Traveling From Home: Following Nellie Bly

Museum Studies Intern at the Senator John Heinz History Center - Fall 2020

Telling a story about a whirlwind journey around the world seems ridiculous at a time when a global pandemic has led many countries to restrict travel or even close their borders, and yet this was my task this semester as an intern at the Senator John Heinz History Center. Working closely with the museum’s excellent curatorial and marketing staff, I helped to research and write material for the History Center’s website and social media pages telling the story of Nellie Bly’s trip around the world.

Bly’s real name was Elizabeth Cochran, and she worked as a reporter for the New York World. Bly was already known for her daring and confidence, having faked mental illness to be admitted to a mental asylum in 1887. Her exposé of the asylum’s miserable conditions inspired public outrage and reform of the medical system. In 1888, she had the idea to embark on a journey around the world in a publicity stunt for the newspaper. Departing in November 1889 and returning in January 1890, Bly broke the record for the fastest circumnavigation of the globe, managing the feat in only 72 days at the age of 25. Later in life, she owned and operated a major manufacturing firm and even reported from the Eastern Front during the First World War. Nellie Bly was a journalist, feminist, industrialist, inventor, and an all-around fascinating woman.

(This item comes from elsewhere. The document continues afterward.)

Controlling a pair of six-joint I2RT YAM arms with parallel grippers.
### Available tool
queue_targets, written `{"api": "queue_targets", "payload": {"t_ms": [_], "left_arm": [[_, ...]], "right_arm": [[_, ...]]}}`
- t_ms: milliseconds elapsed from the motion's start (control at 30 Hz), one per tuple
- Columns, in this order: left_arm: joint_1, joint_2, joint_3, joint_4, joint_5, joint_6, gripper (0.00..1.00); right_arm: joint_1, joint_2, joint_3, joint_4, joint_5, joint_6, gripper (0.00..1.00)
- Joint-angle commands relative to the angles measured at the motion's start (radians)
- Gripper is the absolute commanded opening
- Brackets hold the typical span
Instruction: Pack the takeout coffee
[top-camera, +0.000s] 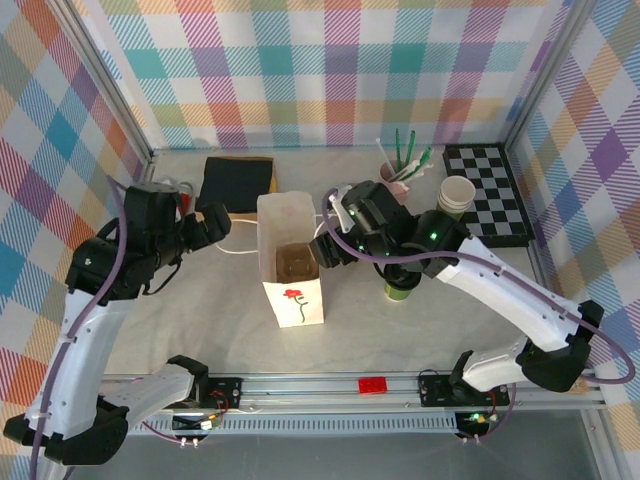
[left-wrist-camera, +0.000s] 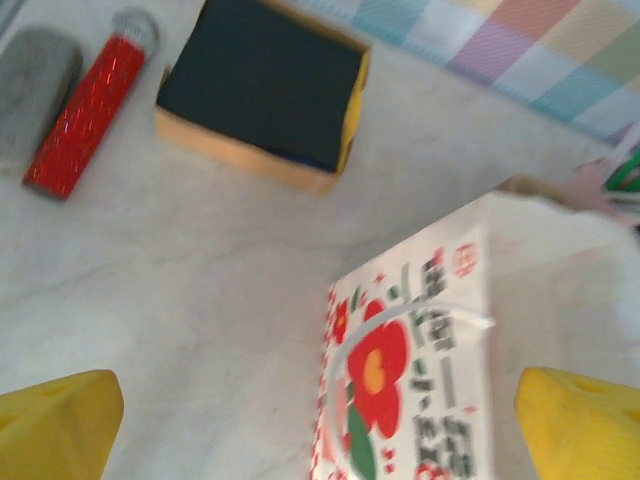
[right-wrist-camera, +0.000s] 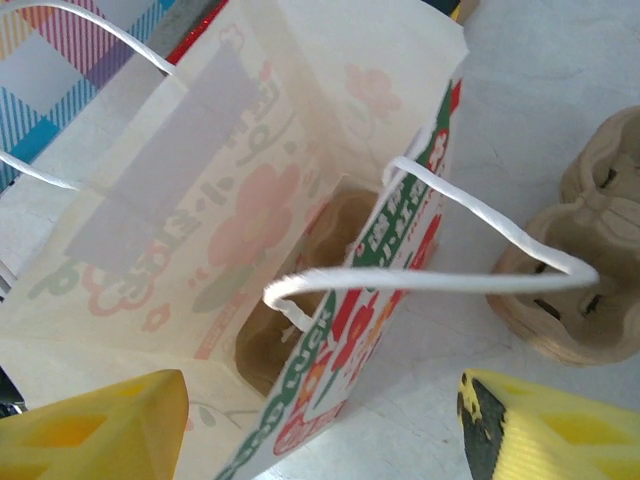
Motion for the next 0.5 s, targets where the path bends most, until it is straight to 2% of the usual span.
{"api": "queue_targets", "payload": {"t_ms": [0, 133, 267, 400, 467], "left_arm": [[0.017, -0.012, -0.072, 0.049, 0.123, 0.019, 1.00], [0.018, -0.010, -0.114, 0.098, 0.157, 0.008, 0.95], [0.020, 0.004, -0.134, 0.121, 0.166, 0.005, 0.74], [0.020, 0.006, -0.158, 0.145, 0.175, 0.002, 0.51], [0.020, 0.007, -0.166, 0.148, 0.174, 0.003, 0.43]], "right_arm": [[0.005, 0.036, 0.016, 0.060, 0.002, 0.021, 0.72], [-0.004, 0.070, 0.029, 0.096, 0.011, 0.023, 0.69], [-0.018, 0.079, 0.029, 0.125, 0.027, 0.025, 0.53], [-0.036, 0.073, 0.025, 0.125, 0.032, 0.024, 0.28], [-0.044, 0.063, 0.017, 0.122, 0.039, 0.018, 0.15]]}}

I started my internship by researching Nellie Bly and her trip broadly, trying to understand who she was and her significance to the time that she lived in. Since my internship was entirely virtual, I used digitized newspaper records extensively. After several weeks of preliminary research, I began the main task of my internship, to write twenty short articles following Bly’s journey day-by-day. My previous writing experience was predominantly academic, so I worked with my supervisor to develop my skills writing for a general audience. As I wrote, I began to discover that the story I was writing was not only about Nellie Bly; it was also about gender, race, imperialism, and the rapidly changing world of the late nineteenth century. Learning how to engage with these topics in a sensitive way was one of the most important parts of my internship.

Besides the many other things that she was, Nellie Bly was also a Western Pennsylvanian. She was born in Cochran’s Mills, a small village in Armstrong County built around the mills that her father owned; and she got her start in journalism at the Pittsburgh Dispatch. One Sunday, I decided to drive out to Cochran’s Mills to see what remained of the hometown of the woman that I feel that I have come to know so well. I found a church, a fire department, a few scattered houses, and a millstone with a plaque honoring Bly. The 45-minute drive felt like a surprisingly long trip to make to see a single historical marker at first, but it made me think about how the pandemic and its accompanying isolation has altered our perception of distance and what constitutes “travel.” I was struck by the irony of the fact that this short trip was the furthest I had ventured for a project about travelling the world. However, I believe that the peculiarity and irony of this project reveals potential paths forward for museums in a transformed world. We can only grow by embracing the contradictions.